OPINION

Death of a Prophet

The opinions expressed by columnists are their own and do not necessarily represent the views of Townhall.com.

Alexandr Solzhenitsyn's work and life can best be described as those of a prophet. The prophet died last Sunday at the age of 89. Solzhenitsyn was not only a critic of the Soviet Union, of communism and Socialism, he showed the West - and particularly the United States - more than a few of its own flaws.

Thirty years ago this summer, Solzhenitsyn gave an address at Harvard that was biting in its critique, exemplary in its wisdom and visionary in its predictions for what the future would hold should America and the West remain on their present path. It was a monumental speech that many academics - at Harvard and elsewhere - who had cheered Solzhenitsyn while he resided in the gulag, hated, but I loved.

Solzhenitsyn warned the West not to be deluded by what he said was a false belief that all nations yearn to be like us. This thinking is at the heart of President Bush's doctrine for dealing with the Arab and Muslim world. Solzhenitsyn called this "the blindness of superiority" and warned against thinking that only "wicked governments" temporarily prevent other nations from "adopting the Western way of life."

The Russian novelist observed that a "decline in courage" has affected the West and especially, "the intellectual elite, causing an impression of loss of courage by the entire society. Should one point out that from ancient times decline in courage has been considered the beginning of the end?"

Solzhenitsyn said that in the West, the pursuit of happiness through self-gratification and materialism has replaced moral and character development: "The constant desire to have still more things and a still better life and the struggle to obtain them imprints many Western faces with worry and even depression. The majority of people have been granted well-being to an extent their fathers and grandfathers could not even dream about." And yet, "Today, well-being in the life of Western society has begun to reveal its pernicious mask."

What about America's emphasis on individual rights? Solzhenitsyn said the result has been to ignore the welfare of the many: "The defense of individual rights has reached such extremes as to make society as a whole defenseless against certain individuals. It is time, in the West, to defend not so much human rights as human obligations."

There was more to disturb the self-satisfied intellectual elite. Surely faculty members at Harvard must have gnashed their teeth in the face of this remonstrance: "Destructive and irresponsible freedom has been granted boundless space. Society appears to have little defense against the abyss of human decadence, such as, for example, misuse of liberty for moral violence against young people, motion pictures full of pornography, crime and horror." According to Solzhenitsyn, life organized around laws and the individual has shown an inability to "defend itself against the corrosion of evil."

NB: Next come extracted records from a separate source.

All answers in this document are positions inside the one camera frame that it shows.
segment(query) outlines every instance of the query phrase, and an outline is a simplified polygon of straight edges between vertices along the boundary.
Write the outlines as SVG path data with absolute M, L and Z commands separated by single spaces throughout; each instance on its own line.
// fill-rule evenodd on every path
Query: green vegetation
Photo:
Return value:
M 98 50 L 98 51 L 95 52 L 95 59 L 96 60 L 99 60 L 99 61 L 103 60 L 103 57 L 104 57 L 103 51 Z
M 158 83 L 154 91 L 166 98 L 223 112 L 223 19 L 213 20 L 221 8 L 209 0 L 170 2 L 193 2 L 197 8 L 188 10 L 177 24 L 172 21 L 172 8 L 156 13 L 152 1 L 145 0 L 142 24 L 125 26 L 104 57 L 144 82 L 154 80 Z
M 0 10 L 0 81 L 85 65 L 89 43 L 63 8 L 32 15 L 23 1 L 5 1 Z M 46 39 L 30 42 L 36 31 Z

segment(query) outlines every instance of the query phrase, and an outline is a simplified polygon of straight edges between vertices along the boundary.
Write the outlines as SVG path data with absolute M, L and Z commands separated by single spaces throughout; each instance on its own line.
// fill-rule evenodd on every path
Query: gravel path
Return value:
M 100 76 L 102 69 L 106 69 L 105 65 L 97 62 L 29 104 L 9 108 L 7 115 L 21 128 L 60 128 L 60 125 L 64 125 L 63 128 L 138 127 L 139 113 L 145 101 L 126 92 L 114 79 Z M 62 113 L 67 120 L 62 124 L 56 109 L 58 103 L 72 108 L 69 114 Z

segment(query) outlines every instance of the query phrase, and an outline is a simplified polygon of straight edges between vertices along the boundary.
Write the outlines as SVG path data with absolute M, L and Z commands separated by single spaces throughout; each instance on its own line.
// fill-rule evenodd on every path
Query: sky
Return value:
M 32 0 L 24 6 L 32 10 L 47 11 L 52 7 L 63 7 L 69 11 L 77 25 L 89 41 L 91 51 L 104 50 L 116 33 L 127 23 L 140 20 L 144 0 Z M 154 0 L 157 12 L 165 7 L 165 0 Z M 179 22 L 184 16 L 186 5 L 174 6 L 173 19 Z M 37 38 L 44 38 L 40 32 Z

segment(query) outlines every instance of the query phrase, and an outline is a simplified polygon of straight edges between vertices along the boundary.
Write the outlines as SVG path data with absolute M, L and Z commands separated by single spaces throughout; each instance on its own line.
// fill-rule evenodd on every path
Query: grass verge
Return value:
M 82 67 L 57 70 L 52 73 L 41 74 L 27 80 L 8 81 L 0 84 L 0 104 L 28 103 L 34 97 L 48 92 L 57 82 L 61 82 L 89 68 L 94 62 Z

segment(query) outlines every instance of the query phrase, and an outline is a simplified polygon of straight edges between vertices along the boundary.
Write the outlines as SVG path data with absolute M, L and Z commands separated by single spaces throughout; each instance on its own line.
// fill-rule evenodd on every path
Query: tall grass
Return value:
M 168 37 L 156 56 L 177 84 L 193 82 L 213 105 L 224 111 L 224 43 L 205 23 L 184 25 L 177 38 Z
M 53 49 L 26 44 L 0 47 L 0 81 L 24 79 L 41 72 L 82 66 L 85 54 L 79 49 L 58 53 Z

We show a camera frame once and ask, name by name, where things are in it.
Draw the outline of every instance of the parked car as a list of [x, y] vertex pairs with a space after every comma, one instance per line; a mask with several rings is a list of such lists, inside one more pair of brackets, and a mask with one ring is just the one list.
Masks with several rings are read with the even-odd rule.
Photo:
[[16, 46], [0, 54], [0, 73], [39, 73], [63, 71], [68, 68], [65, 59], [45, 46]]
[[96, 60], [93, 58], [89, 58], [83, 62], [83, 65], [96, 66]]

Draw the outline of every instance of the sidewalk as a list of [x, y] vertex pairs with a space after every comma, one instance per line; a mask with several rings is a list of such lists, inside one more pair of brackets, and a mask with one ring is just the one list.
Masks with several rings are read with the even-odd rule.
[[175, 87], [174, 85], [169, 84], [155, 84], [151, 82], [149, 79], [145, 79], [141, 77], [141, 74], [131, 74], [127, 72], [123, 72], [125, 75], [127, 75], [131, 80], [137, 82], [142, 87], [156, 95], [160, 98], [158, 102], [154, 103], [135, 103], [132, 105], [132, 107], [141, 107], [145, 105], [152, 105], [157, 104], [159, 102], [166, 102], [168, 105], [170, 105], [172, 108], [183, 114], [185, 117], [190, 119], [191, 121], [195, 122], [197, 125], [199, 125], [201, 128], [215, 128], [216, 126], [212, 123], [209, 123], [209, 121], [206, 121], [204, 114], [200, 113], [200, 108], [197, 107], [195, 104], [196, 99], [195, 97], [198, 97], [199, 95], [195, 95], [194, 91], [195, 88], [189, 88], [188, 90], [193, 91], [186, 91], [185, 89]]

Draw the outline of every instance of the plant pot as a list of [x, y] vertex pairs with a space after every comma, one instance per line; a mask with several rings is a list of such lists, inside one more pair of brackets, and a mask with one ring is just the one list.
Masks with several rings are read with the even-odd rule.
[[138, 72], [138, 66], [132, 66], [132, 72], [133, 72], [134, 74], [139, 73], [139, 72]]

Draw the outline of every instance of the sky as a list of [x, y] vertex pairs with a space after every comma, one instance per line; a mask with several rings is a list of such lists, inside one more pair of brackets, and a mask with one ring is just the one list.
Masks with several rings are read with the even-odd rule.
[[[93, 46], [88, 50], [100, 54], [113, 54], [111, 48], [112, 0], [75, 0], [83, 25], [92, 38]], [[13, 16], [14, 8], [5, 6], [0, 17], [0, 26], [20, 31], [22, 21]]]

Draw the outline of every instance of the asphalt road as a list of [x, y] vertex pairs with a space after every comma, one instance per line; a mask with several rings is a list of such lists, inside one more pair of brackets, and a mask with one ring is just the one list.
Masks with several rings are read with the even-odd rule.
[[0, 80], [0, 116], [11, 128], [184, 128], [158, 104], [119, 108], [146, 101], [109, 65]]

Solzhenitsyn did not spare the media's role in the decline of the West. He said the media's constant parroting of the maxim "everyone is entitled to know everything" is "a false slogan, characteristic of a false era: people also have the right not to know, and it is a much more valuable one. The right not to have their divine souls stuffed with gossip, nonsense, vain talk. A person who works and leads a meaningful life does not need this excessive burdening flow of information."

Again, this was 1978, just two years after Ted Turner created WTBS, just six years after HBO was launched in Pennsylvania. Today, cable programming is filled with the vain, the vulgar and the vacuous and Solzhenitsyn's critique rings even more true in 2008.

Solzhenitsyn loved America, but said he couldn't recommend it in its present state as a model for his country: "Through intense suffering our country has now achieved a spiritual development of such intensity that the Western system in its present state of spiritual exhaustion does not look attractive."

There's plenty more and every student and politician - indeed, every American - ought to read, or re-read the speech. It was a sobering and prophetic address and contains far more substance than anything we'll hear at the upcoming political conventions.